Collecting Metrics in PyQt

dgovil · October 11, 2012, 9:38pm

I was just wondering if anyone had any ideas or solutions to collecting anonymous usage metrics from PyQt UIs?

I’ve heard people mention it before in demonstrations but never really seen an implementation example.
Is there some kind of global signal on user interaction that I can pipe to a function that will cache the metrics data (and send it to a server at regular intervals)?

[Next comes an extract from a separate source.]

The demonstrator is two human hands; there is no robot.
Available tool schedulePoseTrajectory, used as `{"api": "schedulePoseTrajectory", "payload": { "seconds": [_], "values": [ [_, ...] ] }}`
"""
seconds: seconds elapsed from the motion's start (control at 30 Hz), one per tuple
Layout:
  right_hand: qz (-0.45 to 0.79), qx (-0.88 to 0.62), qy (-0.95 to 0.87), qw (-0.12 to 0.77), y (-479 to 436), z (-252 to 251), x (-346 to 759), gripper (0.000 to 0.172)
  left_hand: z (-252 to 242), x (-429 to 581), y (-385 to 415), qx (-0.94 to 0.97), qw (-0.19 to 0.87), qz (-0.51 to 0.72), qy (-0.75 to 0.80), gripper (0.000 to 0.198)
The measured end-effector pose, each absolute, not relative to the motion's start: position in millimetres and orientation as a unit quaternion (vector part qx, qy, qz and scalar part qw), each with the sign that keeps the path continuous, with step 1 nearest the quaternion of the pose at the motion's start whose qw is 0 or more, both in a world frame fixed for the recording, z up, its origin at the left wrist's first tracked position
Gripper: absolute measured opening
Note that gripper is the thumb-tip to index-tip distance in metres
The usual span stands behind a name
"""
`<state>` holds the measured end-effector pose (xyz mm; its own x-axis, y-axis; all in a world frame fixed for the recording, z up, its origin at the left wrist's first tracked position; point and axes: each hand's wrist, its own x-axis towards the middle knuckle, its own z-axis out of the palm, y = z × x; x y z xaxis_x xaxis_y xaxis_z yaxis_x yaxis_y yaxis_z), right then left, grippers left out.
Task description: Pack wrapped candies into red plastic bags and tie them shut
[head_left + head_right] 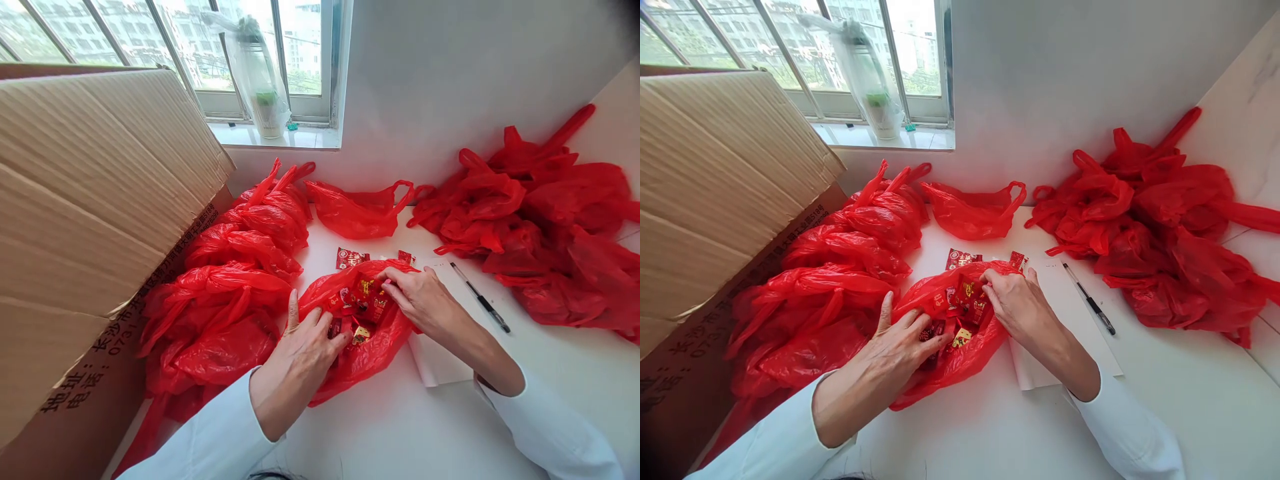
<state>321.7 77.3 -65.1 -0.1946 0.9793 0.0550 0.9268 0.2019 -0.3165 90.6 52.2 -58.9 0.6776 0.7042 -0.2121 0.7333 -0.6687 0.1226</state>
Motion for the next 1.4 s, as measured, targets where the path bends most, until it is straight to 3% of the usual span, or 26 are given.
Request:
{"api": "schedulePoseTrajectory", "payload": {
  "seconds": [0.27, 0.47, 0.6, 0.83, 1.17, 1.3, 1.4],
  "values": [
    [0.15, -0.577, -0.793, 0.129, 73.8, -61.1, 329.9, 0.018, -50.6, 96.1, 53.9, 0.905, 0.089, -0.113, 0.4, 0.033],
    [0.157, -0.57, -0.8, 0.1, 71.3, -58.6, 326.5, 0.006, -46.8, 102.4, 51.6, 0.927, 0.063, -0.098, 0.357, 0.039],
    [0.159, -0.561, -0.808, 0.086, 67.9, -51.6, 323.1, 0.013, -53.1, 105.5, 47.5, 0.939, 0.079, -0.064, 0.328, 0.044],
    [0.128, -0.57, -0.8, 0.141, 61.5, -43.1, 324.7, 0.013, -51.0, 102.1, 46.9, 0.938, 0.132, -0.036, 0.318, 0.027],
    [0.106, -0.587, -0.797, 0.089, 63.3, -54.6, 325.1, 0.014, -57.7, 111.3, 53.3, 0.913, 0.158, -0.031, 0.375, 0.018],
    [0.106, -0.593, -0.795, 0.073, 66.7, -59.0, 322.9, 0.018, -70.4, 114.9, 52.8, 0.912, 0.134, 0.005, 0.389, 0.046],
    [0.128, -0.582, -0.798, 0.085, 69.8, -60.1, 323.3, 0.021, -77.4, 117.8, 51.2, 0.911, 0.144, 0.013, 0.387, 0.052]
  ]
}}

I can see it being quite useful in figuring out which tools are currently the most useful and phasing out any unnecesary/unused ones.
Also in streamlining UIs for easier use.

Essentially a function that will be run whenever a UI element is directly used, figure out the objects name and add it to the cache. After every 10m or so, it will submit the data to a server.
The server can then display a Google Analytics style usage graph etc…

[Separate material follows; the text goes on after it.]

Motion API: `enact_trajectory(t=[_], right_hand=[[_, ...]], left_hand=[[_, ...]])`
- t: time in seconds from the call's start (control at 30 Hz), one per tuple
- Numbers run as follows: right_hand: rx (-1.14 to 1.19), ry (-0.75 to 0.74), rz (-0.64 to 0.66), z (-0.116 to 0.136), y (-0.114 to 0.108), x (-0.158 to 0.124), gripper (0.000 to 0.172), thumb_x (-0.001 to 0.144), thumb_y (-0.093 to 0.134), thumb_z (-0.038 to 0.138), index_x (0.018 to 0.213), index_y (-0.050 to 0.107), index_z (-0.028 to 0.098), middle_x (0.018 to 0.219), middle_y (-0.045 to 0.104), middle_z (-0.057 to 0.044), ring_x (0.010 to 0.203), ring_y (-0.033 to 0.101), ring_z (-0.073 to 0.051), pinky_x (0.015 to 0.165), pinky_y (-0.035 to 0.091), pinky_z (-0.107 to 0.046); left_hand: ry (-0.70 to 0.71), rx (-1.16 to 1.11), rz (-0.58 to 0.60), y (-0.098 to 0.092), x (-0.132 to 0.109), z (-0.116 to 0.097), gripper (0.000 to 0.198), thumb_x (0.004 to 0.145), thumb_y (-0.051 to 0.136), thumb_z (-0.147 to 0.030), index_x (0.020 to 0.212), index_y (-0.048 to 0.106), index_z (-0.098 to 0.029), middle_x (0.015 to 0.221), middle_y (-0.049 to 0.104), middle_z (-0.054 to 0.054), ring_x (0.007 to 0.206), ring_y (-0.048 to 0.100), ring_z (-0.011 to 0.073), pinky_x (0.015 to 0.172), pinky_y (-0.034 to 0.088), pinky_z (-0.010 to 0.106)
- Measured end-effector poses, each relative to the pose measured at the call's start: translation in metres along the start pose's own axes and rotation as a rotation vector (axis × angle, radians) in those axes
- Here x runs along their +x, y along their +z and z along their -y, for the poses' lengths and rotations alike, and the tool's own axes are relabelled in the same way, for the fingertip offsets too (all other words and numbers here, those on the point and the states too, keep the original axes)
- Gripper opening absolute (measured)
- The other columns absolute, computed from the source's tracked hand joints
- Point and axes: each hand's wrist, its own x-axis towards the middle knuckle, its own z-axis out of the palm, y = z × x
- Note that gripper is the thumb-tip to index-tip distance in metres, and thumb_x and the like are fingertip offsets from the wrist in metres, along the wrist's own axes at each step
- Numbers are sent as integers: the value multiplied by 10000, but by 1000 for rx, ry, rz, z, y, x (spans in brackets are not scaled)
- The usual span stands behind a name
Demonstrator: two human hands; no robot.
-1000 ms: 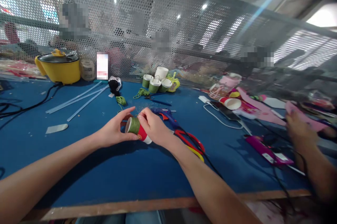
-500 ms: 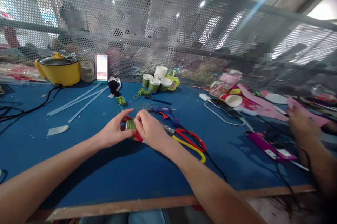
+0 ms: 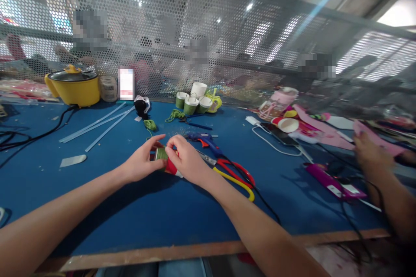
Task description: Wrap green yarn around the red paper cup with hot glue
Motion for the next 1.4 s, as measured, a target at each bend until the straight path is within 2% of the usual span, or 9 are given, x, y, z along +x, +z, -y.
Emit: enact_trajectory(t=[0.33,0.43,0.7,0.9,0.97,1.07,1.17,1.27,1.4], right_hand=[[215,5,4,-1,-6,2,99,785,544,137,702,532,190,830,542,-27,825,527,-154,806,420,-317],[198,34,-5,-4,-6,4,61,779,560,143,734,572,183,831,563,-25,827,541,-152,808,421,-317],[218,300,-133,-22,-35,13,235,871,448,320,691,502,180,655,601,-15,630,593,-142,612,454,-277],[-287,471,-57,-40,-69,18,183,837,436,145,917,597,179,889,687,-71,797,645,-171,692,454,-266],[-406,525,-6,-54,-77,15,141,796,503,149,834,637,170,885,692,-103,851,638,-216,716,440,-285],[-482,609,106,-77,-80,7,103,715,603,159,614,624,165,709,680,-118,720,639,-238,607,425,-286],[-507,650,191,-90,-71,1,105,649,660,157,559,607,169,652,665,-101,630,623,-216,532,401,-271],[-514,661,184,-94,-60,1,19,671,636,150,687,645,150,793,686,-134,716,636,-223,555,410,-264],[-495,685,126,-96,-58,3,277,757,564,206,1010,607,101,943,677,-168,781,644,-223,559,425,-257]], left_hand=[[39,-35,44,4,-2,7,768,683,631,-218,1353,257,-180,1002,512,55,838,574,191,788,490,383],[88,2,76,7,-4,6,775,683,620,-210,1360,244,-167,1107,513,100,968,556,232,864,467,410],[154,316,52,7,-7,0,477,692,616,-233,1155,518,-176,1014,500,65,916,563,231,842,491,414],[188,387,22,6,-6,-4,446,698,607,-231,1130,520,-158,1025,497,76,931,560,235,859,489,418],[187,407,12,4,-6,-4,443,700,602,-237,1124,517,-139,1040,494,90,945,556,243,877,481,434],[203,427,11,2,-5,-4,431,704,595,-231,1120,513,-155,1060,494,92,971,553,251,898,469,445],[210,442,15,0,-4,-3,423,706,588,-228,1118,517,-162,1055,508,91,971,558,253,890,471,439],[218,456,17,-1,-5,-4,423,708,579,-228,1118,521,-142,1061,526,101,978,559,254,887,472,429],[235,450,14,-3,-4,-4,430,707,578,-233,1120,521,-132,1089,528,108,1000,553,253,888,473,409]])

RobertKist · October 11, 2012, 10:26pm

we got something like that. I think you pretty much described the solution here. Either cache the data or just connect directly if your network is fast enough. That SQL stuff causes little traffic and usually people don’t do “button mashing” when using their tools
We use this to find out popular tools and then we can investigate why some tools gain acceptance and why others don’t. We also track install base - e.g. we can check if a project uses that tool, etc.

I don’t know too much - one of the guys in my team implemented it and it works just nicely.

patconnole · October 12, 2012, 12:04am

My coworker built something like that. Our main tool UI pings a sql file on the network when any buttons are pressed. There is a slight delay on the user side, but it’s not bad. It’s pretty neat to see the usage data. Much more informative than asking people, “how much do you use this tool?”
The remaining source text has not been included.